We made a travel budget, but not like you think

Feb 08, 2023 23:12

Years ago my spouse and I talked about setting a travel budget. It wasn't a budget like most people think, though. Instead of being a limit on how much we could spend it was a goal for the least we wanted to spend.

We like to travel. But we're also frugal. On the one hand we think about all the places we'd love to go and things we'd love to do. On the other hand we fret that we could stay home, or maybe just do something way cheaper and nearby and save all the extra money instead.

Don't get me wrong; saving is good. Saving is how we'll be able to do more things later. But we can't hold out for "later" at the cost of today. There's a balance, a middle path. We can do some of each.

Ironically the idea of setting a travel budget came when we were at a timeshare sales presentation. No, not the one in Hawaii last April. It was over 15 years ago. I was sitting, bored, in the sales pitch so I started working out in my head what the effective annual cost of a timeshare is. ...No, not just the annual dues you pay, but the per-annum value of the money you've got tied up in the ownership. Yes, when I'm bored sometimes I do math in my head. For fun. Anyway, the answer was $5,000. I calculated that to owning and using a timeshare is essentially spend $5,000 each year for a week of vacation.

We ultimately decided not to buy that timeshare, either. Like I noted in April, it's never worth it to buy new. The salesguy cried. That was so unprofessional it was kind of funny, actually. But Hawk and I agreed, "How about we plan to spend $5,000 a year on whatever vacations we like and see how much we enjoy it."

At the time, $5k/year was way more than what we were spending on vacations. Like I said, we were frugal. And we were pressed for time with our jobs. But starting from that trip we had a new goal: spend $5k- or more!- every year on travel we enjoyed.

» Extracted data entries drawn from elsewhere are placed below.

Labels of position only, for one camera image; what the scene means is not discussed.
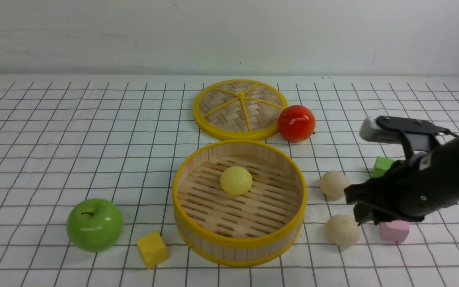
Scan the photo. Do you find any green cube block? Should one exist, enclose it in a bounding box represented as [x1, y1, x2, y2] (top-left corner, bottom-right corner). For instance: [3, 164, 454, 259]
[371, 156, 395, 178]

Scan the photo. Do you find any bamboo steamer tray yellow rim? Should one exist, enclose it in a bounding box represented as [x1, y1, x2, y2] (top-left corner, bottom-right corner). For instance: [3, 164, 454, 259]
[171, 140, 308, 268]

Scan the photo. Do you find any beige bun lower right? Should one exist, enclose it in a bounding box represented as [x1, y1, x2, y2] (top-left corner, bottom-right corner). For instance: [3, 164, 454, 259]
[325, 214, 362, 248]

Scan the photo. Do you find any beige bun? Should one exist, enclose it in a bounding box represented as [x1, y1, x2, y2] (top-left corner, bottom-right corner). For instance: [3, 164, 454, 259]
[320, 171, 352, 200]
[325, 214, 362, 248]

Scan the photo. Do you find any woven bamboo steamer lid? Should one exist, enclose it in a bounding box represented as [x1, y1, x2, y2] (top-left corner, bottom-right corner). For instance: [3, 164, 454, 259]
[192, 79, 288, 141]

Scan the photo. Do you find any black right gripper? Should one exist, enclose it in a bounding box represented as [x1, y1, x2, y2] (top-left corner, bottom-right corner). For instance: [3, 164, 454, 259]
[344, 149, 459, 226]

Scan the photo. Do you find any green apple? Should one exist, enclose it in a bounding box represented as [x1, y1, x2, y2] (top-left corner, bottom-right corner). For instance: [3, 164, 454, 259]
[66, 198, 124, 252]

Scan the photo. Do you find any red tomato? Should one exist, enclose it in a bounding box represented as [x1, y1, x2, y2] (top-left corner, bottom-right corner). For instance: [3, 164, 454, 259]
[277, 105, 316, 142]

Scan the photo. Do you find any pink cube block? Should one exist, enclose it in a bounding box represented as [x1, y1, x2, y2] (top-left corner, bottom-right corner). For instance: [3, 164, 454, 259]
[379, 220, 410, 243]

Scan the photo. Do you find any yellow cube block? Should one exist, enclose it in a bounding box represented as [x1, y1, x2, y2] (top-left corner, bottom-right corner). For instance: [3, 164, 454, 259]
[136, 230, 169, 269]

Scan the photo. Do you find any white grid tablecloth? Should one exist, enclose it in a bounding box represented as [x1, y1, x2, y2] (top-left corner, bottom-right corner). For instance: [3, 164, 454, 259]
[0, 76, 459, 287]

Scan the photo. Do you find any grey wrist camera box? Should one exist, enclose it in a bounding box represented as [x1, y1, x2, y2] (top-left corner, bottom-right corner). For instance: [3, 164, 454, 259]
[359, 116, 401, 145]

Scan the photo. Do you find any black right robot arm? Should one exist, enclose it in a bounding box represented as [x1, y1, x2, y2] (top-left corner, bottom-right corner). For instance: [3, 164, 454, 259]
[344, 116, 459, 225]

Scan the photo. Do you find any yellow bun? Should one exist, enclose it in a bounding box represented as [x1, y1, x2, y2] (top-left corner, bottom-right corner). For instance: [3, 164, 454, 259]
[219, 166, 253, 196]

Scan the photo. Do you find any beige bun upper right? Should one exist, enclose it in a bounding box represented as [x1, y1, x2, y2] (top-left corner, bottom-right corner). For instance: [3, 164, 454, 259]
[320, 171, 352, 200]

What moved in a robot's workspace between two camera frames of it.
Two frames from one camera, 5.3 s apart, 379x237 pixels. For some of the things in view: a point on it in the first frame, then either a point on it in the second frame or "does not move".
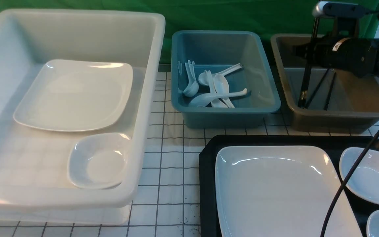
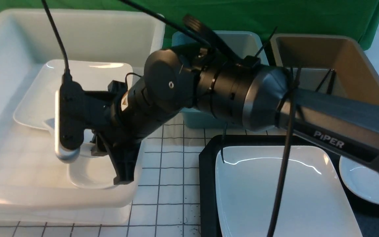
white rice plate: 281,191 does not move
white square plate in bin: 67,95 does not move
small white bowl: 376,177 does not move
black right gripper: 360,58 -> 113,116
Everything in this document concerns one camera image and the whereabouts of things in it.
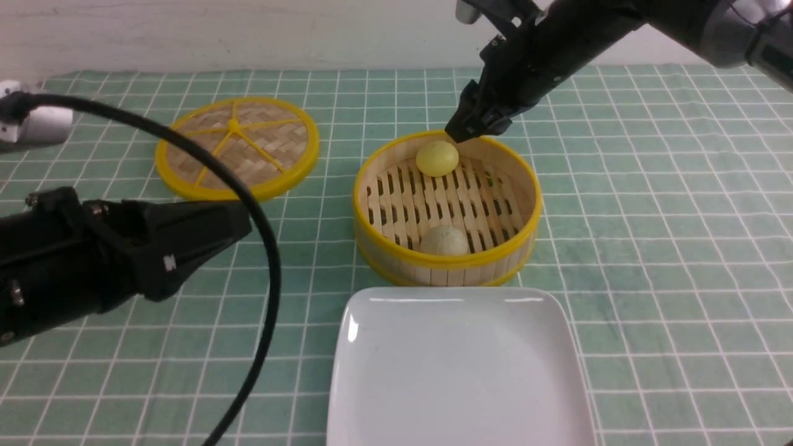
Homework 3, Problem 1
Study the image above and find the yellow rimmed woven steamer lid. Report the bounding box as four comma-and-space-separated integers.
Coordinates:
155, 97, 320, 201

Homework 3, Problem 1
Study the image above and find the white square plate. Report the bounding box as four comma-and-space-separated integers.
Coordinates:
326, 286, 597, 445

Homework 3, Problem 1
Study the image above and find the white steamed bun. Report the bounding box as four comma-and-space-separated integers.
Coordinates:
419, 225, 470, 256

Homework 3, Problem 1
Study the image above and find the green checkered tablecloth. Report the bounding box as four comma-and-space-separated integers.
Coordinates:
1, 65, 792, 445

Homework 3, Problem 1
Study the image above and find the black cable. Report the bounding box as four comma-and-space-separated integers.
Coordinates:
0, 92, 283, 446

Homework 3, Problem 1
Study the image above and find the yellow steamed bun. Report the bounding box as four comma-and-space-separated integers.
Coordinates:
414, 141, 459, 178

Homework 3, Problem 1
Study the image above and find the yellow rimmed bamboo steamer basket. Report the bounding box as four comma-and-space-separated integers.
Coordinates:
352, 131, 543, 286

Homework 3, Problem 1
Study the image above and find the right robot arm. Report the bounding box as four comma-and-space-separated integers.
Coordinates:
445, 1, 792, 143

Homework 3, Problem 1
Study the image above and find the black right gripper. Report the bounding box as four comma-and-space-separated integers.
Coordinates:
444, 1, 645, 143

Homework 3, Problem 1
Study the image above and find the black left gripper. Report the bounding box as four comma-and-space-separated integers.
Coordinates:
2, 187, 252, 347

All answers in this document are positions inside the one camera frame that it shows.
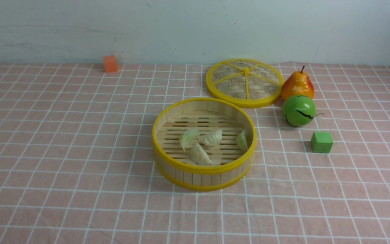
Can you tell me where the light green dumpling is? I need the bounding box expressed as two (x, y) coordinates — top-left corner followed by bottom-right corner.
(179, 129), (201, 152)

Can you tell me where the cream white dumpling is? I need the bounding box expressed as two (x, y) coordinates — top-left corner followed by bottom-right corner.
(189, 143), (212, 165)

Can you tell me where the pale green dumpling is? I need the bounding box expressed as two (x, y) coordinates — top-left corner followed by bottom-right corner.
(235, 129), (249, 152)

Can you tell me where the yellow-rimmed bamboo steamer tray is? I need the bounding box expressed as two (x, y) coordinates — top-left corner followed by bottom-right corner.
(152, 98), (257, 191)

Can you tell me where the yellow woven steamer lid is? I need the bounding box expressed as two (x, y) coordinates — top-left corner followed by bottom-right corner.
(205, 59), (285, 108)

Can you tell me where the orange foam cube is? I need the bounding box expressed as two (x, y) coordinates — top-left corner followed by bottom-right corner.
(102, 55), (118, 73)

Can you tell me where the green toy apple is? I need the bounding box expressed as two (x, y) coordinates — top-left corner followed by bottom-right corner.
(281, 95), (324, 127)

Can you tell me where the orange-yellow toy pear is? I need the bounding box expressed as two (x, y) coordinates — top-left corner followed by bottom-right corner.
(280, 65), (315, 101)

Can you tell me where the green foam cube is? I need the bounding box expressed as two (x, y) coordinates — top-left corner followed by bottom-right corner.
(310, 131), (334, 154)

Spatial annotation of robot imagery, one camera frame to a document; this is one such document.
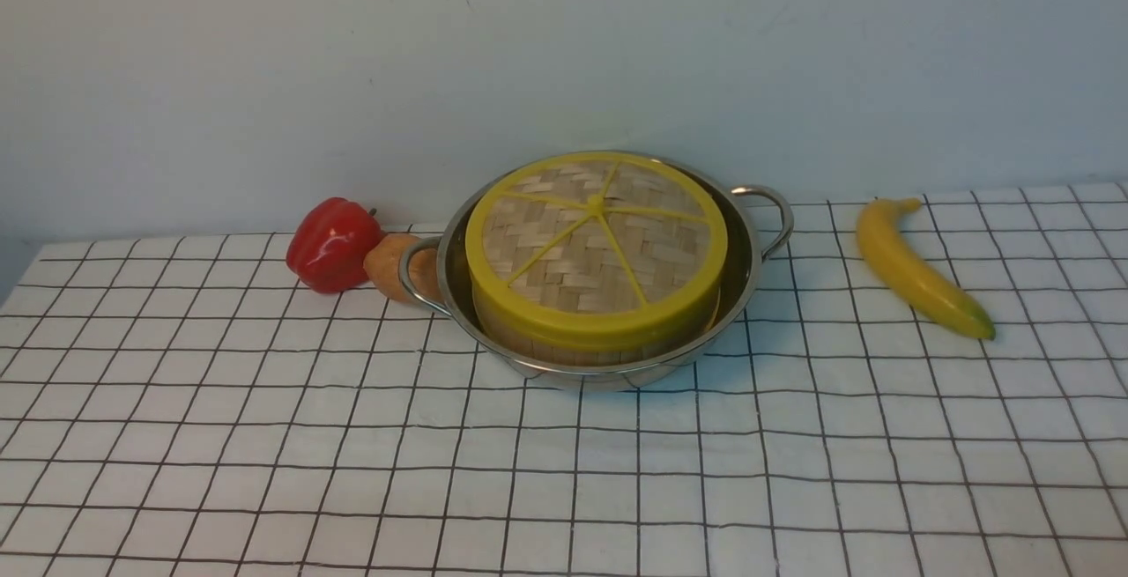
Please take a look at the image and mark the yellow woven bamboo steamer lid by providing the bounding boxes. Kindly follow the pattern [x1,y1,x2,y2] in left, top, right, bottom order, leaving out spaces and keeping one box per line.
[464,152,731,317]

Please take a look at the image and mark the bamboo steamer basket yellow rim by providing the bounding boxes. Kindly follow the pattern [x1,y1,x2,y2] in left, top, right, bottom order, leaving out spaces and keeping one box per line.
[472,289,720,367]

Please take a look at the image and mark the stainless steel pot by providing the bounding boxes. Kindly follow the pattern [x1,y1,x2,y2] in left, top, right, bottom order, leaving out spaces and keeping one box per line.
[399,151,794,391]

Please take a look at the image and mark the red bell pepper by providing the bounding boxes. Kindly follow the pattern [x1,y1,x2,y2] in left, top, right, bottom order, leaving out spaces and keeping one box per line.
[285,196,386,293]

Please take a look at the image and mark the yellow banana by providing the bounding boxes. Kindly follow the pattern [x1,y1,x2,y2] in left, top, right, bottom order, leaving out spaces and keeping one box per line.
[855,198,996,341]

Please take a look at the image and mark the white grid tablecloth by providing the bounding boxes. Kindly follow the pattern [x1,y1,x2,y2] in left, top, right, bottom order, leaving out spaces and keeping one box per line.
[1,183,1127,576]

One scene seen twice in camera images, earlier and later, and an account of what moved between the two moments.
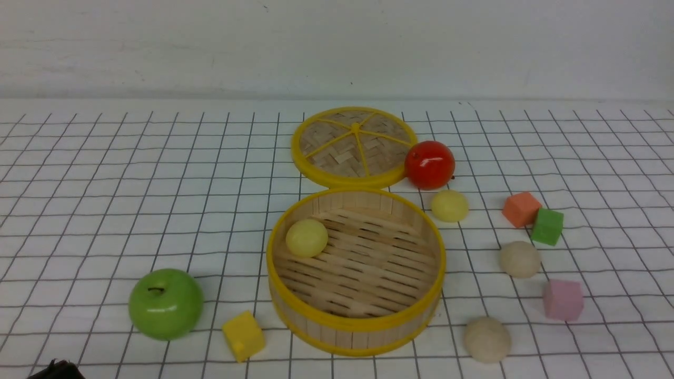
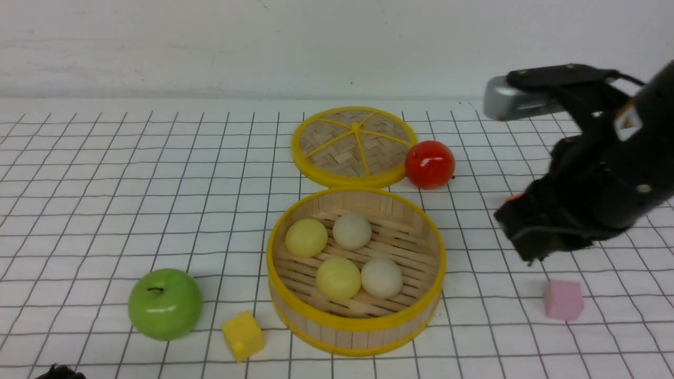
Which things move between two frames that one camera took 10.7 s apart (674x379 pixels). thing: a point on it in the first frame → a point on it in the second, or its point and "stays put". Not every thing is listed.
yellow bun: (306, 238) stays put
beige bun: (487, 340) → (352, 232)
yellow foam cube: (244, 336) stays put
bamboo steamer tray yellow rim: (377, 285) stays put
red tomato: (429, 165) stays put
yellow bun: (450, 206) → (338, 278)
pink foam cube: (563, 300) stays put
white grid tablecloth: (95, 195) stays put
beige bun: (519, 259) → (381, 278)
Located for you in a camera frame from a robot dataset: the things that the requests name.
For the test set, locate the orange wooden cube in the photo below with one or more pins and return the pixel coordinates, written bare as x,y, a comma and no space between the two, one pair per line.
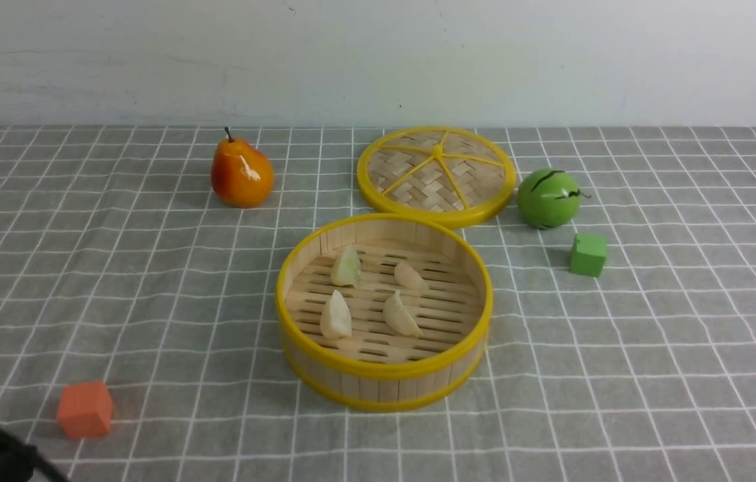
85,410

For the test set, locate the woven bamboo steamer lid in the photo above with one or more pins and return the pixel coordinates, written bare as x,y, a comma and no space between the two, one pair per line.
446,175

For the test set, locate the green toy melon ball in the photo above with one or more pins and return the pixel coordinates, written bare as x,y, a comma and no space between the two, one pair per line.
549,198

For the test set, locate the orange yellow toy pear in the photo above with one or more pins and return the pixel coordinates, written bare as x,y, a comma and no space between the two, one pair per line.
240,175

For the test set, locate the greenish white dumpling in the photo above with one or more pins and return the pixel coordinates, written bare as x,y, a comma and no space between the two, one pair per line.
346,269

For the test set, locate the pinkish white dumpling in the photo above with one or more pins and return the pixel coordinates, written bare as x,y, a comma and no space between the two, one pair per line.
408,277

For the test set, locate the yellow rimmed bamboo steamer tray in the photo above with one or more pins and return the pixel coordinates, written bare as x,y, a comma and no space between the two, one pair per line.
376,369

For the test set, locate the cream white dumpling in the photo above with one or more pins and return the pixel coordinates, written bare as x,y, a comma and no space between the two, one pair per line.
398,318

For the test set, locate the green wooden cube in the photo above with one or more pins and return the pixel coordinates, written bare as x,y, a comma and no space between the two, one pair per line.
589,254

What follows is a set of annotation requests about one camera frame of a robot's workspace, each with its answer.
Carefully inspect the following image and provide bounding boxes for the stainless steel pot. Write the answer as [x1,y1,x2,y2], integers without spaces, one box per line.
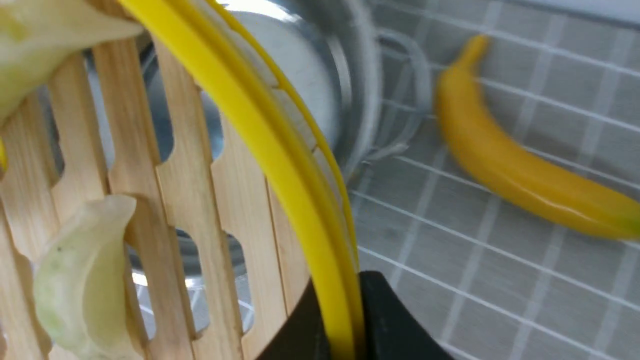
[82,0,433,334]

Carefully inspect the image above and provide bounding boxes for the yellow-rimmed bamboo steamer basket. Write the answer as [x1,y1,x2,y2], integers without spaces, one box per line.
[1,0,367,360]

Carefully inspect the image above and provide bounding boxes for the yellow banana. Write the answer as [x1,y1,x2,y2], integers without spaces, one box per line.
[434,34,640,241]

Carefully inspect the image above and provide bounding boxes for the green dumpling top right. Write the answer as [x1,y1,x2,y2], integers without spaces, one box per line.
[0,0,143,123]

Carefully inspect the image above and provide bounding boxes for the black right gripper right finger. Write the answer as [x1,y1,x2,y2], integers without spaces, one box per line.
[359,271,453,360]

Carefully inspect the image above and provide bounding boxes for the green dumpling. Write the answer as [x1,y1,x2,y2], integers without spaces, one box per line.
[0,0,143,123]
[33,194,143,360]

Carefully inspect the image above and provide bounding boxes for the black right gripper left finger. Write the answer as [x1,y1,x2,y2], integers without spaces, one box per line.
[258,281,331,360]

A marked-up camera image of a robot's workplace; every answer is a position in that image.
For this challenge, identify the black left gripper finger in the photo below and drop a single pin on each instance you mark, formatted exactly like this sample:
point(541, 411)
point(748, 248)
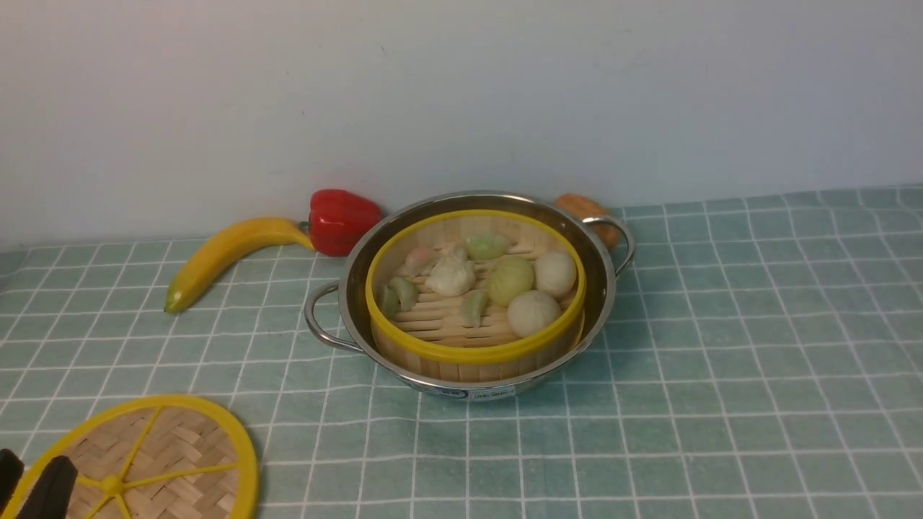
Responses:
point(11, 471)
point(51, 494)

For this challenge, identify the red bell pepper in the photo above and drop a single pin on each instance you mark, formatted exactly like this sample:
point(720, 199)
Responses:
point(338, 220)

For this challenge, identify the green round bun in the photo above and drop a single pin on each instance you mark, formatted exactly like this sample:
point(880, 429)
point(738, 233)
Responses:
point(510, 277)

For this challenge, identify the yellow woven bamboo steamer lid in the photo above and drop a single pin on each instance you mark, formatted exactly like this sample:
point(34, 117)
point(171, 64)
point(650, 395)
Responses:
point(165, 456)

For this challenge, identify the stainless steel two-handled pot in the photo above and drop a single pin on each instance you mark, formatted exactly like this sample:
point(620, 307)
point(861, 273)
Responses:
point(337, 313)

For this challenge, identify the yellow-rimmed bamboo steamer basket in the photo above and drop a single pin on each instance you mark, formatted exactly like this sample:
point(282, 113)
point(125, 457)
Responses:
point(467, 338)

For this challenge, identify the yellow banana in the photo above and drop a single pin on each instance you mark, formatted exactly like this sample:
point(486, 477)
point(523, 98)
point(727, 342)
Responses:
point(224, 249)

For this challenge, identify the white dumpling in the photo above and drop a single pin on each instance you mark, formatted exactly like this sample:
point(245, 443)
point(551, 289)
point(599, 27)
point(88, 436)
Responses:
point(454, 273)

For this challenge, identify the white round bun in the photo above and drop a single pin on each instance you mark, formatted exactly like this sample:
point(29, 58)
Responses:
point(555, 274)
point(531, 312)

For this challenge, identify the pink dumpling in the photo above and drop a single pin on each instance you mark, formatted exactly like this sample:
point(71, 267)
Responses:
point(418, 260)

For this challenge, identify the green checked tablecloth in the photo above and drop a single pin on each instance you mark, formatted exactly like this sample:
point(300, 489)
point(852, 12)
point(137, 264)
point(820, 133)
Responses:
point(763, 360)

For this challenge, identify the pale green dumpling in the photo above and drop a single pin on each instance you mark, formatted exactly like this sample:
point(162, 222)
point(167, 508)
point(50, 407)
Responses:
point(486, 246)

We didn't always hit $5k the first few years after that. That's okay; it was a goal. In thinking about how to reach that goal more regularly we reconsidered work-life balance. We decided our jobs should not leave us sapped of energy to enjoy ourselves on our time off but should leave us looking forward to all the fun things we could do outside of work.

Nowadays we routinely spend more than $5,000 per year. Inflation is part of that. $5k fifteen+ years ago is easily $10k today. And our spend is not all cash. Up to half of it is points from airlines, hotels, and credit cards.

Making a budget. Sometimes it's about helping you know when to say no. Other times It's about helping you know when to say yes.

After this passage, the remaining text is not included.